__Directions__.
Tally every line of the listing below that holds "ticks", then give the tally alone.

- Opening Delimiter -

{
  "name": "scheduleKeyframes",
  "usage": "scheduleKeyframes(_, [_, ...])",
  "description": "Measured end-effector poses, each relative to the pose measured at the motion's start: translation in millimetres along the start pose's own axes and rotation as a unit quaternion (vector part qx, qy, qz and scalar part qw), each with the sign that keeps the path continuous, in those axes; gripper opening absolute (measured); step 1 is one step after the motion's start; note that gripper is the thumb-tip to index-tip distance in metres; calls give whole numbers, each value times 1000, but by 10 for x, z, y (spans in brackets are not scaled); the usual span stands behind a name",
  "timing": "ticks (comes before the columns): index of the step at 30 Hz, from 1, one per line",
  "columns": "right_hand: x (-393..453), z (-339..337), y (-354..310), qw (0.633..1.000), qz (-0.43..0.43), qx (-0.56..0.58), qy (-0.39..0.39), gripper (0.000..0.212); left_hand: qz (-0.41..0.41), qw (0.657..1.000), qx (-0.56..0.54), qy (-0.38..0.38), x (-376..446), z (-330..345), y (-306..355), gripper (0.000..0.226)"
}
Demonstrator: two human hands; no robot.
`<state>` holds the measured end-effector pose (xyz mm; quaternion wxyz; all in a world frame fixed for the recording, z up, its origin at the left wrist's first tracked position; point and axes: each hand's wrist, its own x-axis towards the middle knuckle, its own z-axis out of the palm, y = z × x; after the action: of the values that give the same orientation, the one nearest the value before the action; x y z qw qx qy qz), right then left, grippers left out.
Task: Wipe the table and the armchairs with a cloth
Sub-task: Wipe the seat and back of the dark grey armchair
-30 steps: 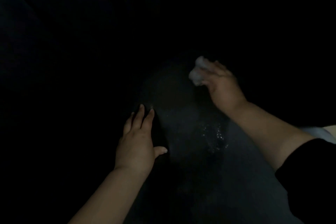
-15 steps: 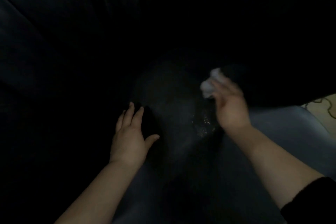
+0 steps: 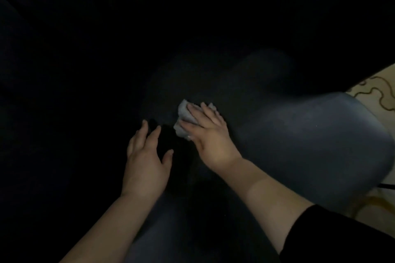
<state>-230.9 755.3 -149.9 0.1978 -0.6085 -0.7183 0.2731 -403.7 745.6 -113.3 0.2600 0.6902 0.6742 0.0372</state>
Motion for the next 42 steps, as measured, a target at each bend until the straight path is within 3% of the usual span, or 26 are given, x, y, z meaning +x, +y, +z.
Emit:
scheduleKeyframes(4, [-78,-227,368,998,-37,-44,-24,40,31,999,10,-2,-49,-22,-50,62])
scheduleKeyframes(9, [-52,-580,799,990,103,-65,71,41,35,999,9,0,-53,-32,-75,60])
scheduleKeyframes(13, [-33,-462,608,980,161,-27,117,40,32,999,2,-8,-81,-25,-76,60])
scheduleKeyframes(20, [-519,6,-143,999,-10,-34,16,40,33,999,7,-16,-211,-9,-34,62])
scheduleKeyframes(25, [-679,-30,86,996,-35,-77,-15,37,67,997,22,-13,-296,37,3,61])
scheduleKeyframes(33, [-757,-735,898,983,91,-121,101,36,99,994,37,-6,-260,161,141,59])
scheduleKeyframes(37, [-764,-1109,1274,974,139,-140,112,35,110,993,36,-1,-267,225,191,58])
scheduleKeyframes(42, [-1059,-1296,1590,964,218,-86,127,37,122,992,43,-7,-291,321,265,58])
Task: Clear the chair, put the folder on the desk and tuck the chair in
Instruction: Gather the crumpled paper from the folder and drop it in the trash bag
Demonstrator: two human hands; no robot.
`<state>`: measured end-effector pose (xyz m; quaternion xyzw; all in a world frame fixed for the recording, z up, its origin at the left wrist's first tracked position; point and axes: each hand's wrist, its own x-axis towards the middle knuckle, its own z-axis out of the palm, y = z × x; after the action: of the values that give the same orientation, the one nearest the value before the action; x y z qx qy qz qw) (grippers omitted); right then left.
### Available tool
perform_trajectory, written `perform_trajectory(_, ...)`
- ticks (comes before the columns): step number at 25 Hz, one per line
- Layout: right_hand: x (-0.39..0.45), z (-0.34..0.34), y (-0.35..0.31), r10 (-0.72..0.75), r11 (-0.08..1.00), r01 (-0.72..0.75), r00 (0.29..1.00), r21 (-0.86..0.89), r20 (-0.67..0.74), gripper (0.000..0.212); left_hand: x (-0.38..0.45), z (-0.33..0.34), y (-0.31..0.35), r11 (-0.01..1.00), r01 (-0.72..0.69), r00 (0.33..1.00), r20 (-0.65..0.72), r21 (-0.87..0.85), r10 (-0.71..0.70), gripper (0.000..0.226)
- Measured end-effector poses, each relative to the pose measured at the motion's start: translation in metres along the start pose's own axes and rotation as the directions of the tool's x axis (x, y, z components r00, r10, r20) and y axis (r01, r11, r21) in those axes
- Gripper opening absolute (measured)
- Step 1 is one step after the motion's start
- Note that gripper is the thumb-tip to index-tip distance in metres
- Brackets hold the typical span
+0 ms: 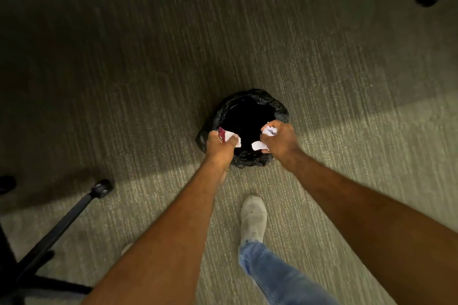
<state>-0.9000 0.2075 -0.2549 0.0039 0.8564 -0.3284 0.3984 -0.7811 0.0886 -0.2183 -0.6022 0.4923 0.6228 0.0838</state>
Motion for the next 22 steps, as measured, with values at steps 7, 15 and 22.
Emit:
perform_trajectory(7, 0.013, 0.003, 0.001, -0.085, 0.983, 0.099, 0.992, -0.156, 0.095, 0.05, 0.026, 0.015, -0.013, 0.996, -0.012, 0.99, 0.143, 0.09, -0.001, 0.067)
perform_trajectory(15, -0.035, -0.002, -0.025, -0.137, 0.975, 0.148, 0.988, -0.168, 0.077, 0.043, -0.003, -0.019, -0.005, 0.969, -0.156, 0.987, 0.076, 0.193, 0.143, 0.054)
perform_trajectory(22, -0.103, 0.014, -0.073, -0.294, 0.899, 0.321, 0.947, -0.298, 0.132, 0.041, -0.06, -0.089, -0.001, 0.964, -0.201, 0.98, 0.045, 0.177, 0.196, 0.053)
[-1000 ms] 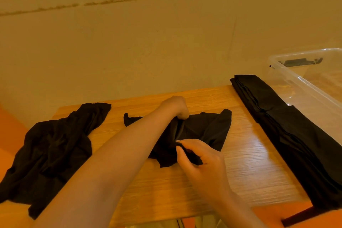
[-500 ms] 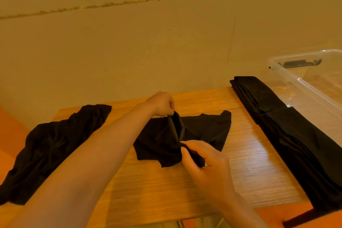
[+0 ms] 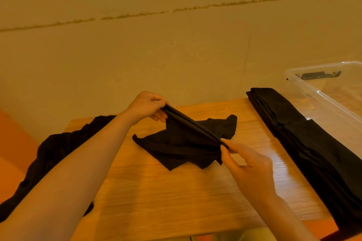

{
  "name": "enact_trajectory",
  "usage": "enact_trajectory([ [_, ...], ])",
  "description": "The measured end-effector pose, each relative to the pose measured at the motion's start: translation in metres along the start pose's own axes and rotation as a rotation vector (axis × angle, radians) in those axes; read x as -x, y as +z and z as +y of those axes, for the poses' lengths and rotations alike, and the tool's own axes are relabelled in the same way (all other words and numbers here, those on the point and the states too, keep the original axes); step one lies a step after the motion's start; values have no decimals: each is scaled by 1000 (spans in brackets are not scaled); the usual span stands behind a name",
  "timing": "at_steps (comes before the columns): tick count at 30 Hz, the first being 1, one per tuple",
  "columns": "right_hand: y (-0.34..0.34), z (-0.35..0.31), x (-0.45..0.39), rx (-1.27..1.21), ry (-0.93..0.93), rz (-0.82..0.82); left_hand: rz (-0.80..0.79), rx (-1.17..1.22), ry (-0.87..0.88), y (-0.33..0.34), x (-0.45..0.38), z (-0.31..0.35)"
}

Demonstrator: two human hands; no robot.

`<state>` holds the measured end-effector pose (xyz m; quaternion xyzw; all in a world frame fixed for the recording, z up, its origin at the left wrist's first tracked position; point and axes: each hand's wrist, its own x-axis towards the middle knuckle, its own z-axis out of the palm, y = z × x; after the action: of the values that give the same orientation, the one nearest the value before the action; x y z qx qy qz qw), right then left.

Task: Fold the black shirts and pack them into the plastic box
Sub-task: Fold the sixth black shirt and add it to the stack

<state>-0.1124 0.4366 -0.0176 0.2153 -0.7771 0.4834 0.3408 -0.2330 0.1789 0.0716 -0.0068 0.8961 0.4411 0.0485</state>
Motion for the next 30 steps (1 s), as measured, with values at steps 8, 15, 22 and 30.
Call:
enact_trajectory([
  [8,-25,14,-40,58,109,-78,-133,-6,94,-36,42,1],
  [15,-28,14,-107,-19,207,-256,146,-118,163,-61,54,19],
  [22,-26,-9,-194,-75,228,-289,383,-21,186,-98,47,60],
  [30,-27,-26,-259,-96,189,-294,506,-19,284,-133,35,97],
])
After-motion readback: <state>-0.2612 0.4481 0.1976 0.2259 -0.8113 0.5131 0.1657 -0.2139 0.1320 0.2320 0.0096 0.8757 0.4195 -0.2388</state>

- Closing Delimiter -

__Exercise solution__.
2